Obtaining a settlement for your personal injury could give you the financial relief you need to pay for medical debt, fix damaged property, and get back on your feet. If you and your spouse file for divorce, however, the law may entitle your spouse to a portion of your settlement – even if your spouse was not involved in the accident. In the eyes of California law, personal injury settlements obtained during the course of a marriage are community property. Thus, a settlement is a marital asset that may be subject to equitable division during a divorce. Contact an Orange County personal injury attorney to help you navigate the legal process in this trying time.

What Is Community Property in California?

In California, community property refers to all assets and debts accumulated during a marriage, other than gifts to a specific spouse or inheritance. Community property, or marital property, is any money, bonds, vehicles, artwork, businesses, and other assets the couple acquires while married. It also refers to any debts acquired. Separate property, on the other hand, is property each spouse obtained prior to the marriage or after a legal separation. It also refers to gifts and inheritances from third parties during the marriage.

A personal injury settlement will classify as community property if the recipient obtained the settlement during the marriage. A settlement is not a gift or inheritance. It is a type of income that automatically becomes marital property. Thus, the individual that actually suffered the damages will not have 100% ownership over the settlement. Instead, both spouses will technically own the settlement amount or jury award, as long as the couple was legally married at the time.

California Equitable Division Laws

During a divorce case in California, the courts follow equitable distribution laws for property division. The courts will divide all community properly equally, 50/50, in a divorce. All assets and debts (including settlements) either party acquired during the marriage will split in half during a divorce – one-half for each spouse. It does not matter which spouse earned more money, accumulated more debt, or won a personal injury lawsuit during the marriage. The courts treat all marital property as equally belonging to both spouses, and will split it equally during divorce.

If you received a personal injury settlement during your marriage, your spouse may have a right to a portion of your settlement during a divorce. However, your spouse will only have a right to certain parts of your settlement. The parts of a settlement that become community property are compensation for economic damages, such as medical bills, lost wages, and physical damage to property. However, pain and suffering damages will become the individual’s separate property, unless the plaintiff decided to comingle the funds with other marital assets.

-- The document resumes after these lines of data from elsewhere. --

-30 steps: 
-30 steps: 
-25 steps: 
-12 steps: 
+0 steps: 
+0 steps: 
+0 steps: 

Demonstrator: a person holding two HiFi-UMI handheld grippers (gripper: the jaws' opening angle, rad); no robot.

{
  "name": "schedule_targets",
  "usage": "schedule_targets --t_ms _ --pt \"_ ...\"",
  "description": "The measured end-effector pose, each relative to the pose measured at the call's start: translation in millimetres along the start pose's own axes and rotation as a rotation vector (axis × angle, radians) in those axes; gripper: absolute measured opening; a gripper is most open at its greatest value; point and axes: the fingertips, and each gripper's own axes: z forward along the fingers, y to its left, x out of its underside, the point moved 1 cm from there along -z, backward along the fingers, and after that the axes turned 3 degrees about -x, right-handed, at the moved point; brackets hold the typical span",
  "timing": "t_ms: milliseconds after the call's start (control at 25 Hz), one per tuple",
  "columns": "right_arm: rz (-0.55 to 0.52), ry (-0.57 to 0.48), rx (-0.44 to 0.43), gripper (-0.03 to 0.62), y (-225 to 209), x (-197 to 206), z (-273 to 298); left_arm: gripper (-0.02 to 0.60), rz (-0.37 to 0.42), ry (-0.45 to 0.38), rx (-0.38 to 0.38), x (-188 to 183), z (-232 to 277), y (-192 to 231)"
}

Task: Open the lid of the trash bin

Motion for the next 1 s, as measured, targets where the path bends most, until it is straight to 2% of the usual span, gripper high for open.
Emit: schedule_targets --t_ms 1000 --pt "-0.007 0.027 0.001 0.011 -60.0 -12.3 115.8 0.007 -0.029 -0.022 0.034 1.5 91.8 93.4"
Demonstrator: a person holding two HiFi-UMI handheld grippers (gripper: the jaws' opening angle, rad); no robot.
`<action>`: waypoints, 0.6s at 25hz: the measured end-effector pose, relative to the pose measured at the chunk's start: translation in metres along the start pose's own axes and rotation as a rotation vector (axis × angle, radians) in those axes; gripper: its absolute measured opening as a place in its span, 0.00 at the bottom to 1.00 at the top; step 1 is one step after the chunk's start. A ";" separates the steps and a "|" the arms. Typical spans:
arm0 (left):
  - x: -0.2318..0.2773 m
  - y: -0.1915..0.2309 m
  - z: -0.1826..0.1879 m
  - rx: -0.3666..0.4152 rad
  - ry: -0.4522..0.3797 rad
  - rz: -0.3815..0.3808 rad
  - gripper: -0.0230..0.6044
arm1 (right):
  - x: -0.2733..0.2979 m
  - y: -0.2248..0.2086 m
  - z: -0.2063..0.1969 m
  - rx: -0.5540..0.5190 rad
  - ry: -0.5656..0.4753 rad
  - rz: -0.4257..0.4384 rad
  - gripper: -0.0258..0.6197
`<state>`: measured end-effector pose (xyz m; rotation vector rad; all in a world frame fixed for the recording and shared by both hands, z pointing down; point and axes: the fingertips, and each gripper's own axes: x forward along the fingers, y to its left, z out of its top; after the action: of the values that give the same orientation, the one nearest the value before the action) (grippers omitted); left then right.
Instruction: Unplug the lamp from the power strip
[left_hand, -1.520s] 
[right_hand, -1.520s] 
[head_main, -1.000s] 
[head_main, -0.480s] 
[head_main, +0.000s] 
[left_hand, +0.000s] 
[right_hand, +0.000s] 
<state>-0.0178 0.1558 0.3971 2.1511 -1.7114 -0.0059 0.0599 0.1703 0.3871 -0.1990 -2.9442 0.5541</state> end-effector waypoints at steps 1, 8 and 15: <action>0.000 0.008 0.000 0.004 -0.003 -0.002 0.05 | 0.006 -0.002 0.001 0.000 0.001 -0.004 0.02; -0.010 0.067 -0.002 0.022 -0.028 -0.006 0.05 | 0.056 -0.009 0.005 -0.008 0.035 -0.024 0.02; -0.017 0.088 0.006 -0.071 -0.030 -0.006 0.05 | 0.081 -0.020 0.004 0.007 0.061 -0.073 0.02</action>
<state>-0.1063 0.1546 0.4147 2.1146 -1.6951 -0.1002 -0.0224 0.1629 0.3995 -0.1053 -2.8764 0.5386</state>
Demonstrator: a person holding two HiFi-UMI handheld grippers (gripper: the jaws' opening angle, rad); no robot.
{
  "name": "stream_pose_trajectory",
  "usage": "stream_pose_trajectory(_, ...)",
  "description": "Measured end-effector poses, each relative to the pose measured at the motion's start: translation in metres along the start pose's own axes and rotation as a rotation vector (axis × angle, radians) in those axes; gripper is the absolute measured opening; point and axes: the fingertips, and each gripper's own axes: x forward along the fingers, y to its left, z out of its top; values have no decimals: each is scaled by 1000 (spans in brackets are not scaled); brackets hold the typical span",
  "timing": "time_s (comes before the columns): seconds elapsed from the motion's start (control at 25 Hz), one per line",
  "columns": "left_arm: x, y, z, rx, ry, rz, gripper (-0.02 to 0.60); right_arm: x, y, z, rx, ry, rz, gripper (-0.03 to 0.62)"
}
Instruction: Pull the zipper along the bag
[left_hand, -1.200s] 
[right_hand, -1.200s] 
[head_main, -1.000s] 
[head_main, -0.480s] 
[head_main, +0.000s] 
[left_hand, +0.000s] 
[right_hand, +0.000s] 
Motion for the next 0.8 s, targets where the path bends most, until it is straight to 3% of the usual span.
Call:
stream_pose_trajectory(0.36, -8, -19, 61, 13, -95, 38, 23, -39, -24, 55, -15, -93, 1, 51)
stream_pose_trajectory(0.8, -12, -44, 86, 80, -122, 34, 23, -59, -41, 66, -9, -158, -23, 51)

If you wish to keep your pain and suffering settlement amount separate property, deposit it into a bank account that is separate from your joint account with your spouse. Do not use this money to purchase a vehicle or pay off a mortgage, as this will deem it a community asset. Speak to a lawyer for legal counsel about how to keep your settlement safe from equitable division during a divorce. An attorney can give you advice about property division, as well as help protect marital assets you believe should be yours alone.

Controlling Property Division

The California courts do offer an option to couples that want to control property division during a divorce. Couples can work out their own property separation agreement they both agree is fair. If your spouse does not want to take part of your injury settlement, he or she can sign over this right in your agreement. Most judges will sign off on a separation of property agreement instead of taking the matter to court. Using a mediator can help facilitate a compromise between you and your spouse, as long as you are both willing and open-minded. This can keep your settlement safe from equitable property division laws.